たまたま同じ電車にのっていた鳴瀬はそんな美里の乱れる姿を見てしまう。浮気性の従兄弟との恋を終えたばかりで人間不信に陥っていた鳴瀬は、美里を「淫乱な奴」と思い込む。
美里が勤めることになった工場は鳴瀬の一族の持ち物で、二人は工場で再会する。はじめは互いに反発する二人だが、美里の純真さに鳴瀬はやがて惹かれていき、美里も鳴瀬の男らしいやさしさに心許すようになる。だが、二人が結ばれようとした時……。
かぎりなくボーイズラブなゲイ小説。
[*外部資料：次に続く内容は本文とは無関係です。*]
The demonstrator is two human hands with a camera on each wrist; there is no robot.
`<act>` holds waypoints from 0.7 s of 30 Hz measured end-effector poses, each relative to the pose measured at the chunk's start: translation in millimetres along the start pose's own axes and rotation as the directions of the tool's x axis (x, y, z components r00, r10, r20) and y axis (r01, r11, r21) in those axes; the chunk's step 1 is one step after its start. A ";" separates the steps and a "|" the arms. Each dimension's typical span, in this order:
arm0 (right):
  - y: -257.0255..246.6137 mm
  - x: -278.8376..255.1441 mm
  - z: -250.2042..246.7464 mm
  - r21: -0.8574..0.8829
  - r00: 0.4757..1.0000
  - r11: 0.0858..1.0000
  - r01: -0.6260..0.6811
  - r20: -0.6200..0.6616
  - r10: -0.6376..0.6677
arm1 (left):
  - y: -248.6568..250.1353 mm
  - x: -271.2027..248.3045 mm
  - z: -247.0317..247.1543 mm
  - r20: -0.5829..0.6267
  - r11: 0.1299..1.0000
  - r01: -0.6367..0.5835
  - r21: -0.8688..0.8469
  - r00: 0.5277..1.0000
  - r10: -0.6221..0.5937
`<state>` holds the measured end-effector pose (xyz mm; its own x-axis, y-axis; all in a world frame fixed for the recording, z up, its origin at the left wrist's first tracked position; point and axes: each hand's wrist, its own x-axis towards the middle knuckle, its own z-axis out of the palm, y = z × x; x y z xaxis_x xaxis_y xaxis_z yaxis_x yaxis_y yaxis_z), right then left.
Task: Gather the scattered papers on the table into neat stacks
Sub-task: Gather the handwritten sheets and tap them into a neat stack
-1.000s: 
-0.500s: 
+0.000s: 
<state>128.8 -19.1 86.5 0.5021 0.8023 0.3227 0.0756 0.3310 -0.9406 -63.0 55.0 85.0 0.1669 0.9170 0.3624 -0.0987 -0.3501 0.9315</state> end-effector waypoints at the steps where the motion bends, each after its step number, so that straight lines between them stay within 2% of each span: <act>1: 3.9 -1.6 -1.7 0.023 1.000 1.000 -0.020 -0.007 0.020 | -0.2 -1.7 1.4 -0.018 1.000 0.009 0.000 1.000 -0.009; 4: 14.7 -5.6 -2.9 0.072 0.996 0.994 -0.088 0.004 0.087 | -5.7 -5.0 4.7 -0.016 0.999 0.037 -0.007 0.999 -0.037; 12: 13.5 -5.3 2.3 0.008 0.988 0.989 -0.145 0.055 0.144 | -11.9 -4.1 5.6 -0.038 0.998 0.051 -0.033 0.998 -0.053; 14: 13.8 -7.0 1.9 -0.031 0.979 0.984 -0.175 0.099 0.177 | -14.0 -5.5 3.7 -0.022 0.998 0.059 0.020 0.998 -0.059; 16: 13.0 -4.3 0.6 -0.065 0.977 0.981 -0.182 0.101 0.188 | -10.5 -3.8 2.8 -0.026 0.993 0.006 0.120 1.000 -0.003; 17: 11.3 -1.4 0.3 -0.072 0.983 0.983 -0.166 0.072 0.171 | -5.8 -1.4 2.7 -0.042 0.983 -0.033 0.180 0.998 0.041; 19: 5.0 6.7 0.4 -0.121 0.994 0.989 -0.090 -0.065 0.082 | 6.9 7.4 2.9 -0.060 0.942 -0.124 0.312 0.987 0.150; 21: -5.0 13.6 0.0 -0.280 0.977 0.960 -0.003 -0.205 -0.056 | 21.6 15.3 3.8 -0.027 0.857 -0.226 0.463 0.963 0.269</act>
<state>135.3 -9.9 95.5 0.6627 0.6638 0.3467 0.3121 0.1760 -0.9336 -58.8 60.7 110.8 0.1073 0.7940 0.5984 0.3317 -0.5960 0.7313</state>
泣き虫のかわいい美里がいざとなるとけっこう積極的なところがBLらしくないかもしれません。
主役カップル二人以外にも、美里の親友でマッチョ格闘家の太郎、鳴瀬の従兄弟で元恋人の淫乱陽気なゴウも登場します。
未発表小説。
僕が書いた中では一番BLらしいお話かと思います。
でも、この間、某BL作家さんと話していたら、
BL小説の世界には独自ルールが数多く存在していて、
たとえば受けだった男がタチになったり、
受けの男がなにか積極的な心持ちになったりというのは
好まれないらしい、と判明。
だからダメだったんだなといろいろわかってきたような、
そうでもないような……。
このブログからリンクもはらせてもらっている
樋口めぐむさん(僕の数少ないお友達、と勝手に思っている)のブログに
ゲイ小説(ポルノではなく主に純文学分野の)の
新しさ、や、古さ、というものが数日前に書かれていて、
あー、なるほどと少しわかってきたような気がしています。
彼と会って話していたり、彼の書いていることを読んでいると、
新しいゲイ小説(どこかに新しさのあるゲイ小説)を書くのだ、
という野心が感じられる、というより、
はっきり表明されているのですが、
その「新しさ」というものが正直、僕にはピンときていなかった。
ご存知のとおり、僕は勉強するのが嫌いで、
本を読んだり取材したりをほとんどしない。
だから彼のような人にいろいろ聞くのが楽だな-、
なんて図々しく考えていて、
何度か会ったり彼のブログを読んで
だいたいこんな感じなのかな……、とわかった気でいたけれど、
それは錯覚であって、
数日前の記事でようやく腑に落ちたような。
おそらく樋口さんからしたら、
どうしてそんなことがわからないんだ?というレベルの話で、
僕も、我ながら驚いているんだけど、
そこで思ったのは、
どうも僕は世の中の流れ的なものはあまり考えずに
なんとなくお話を作って、書いてきたのだなということ。
やっぱりぼうっとしてるのかな……。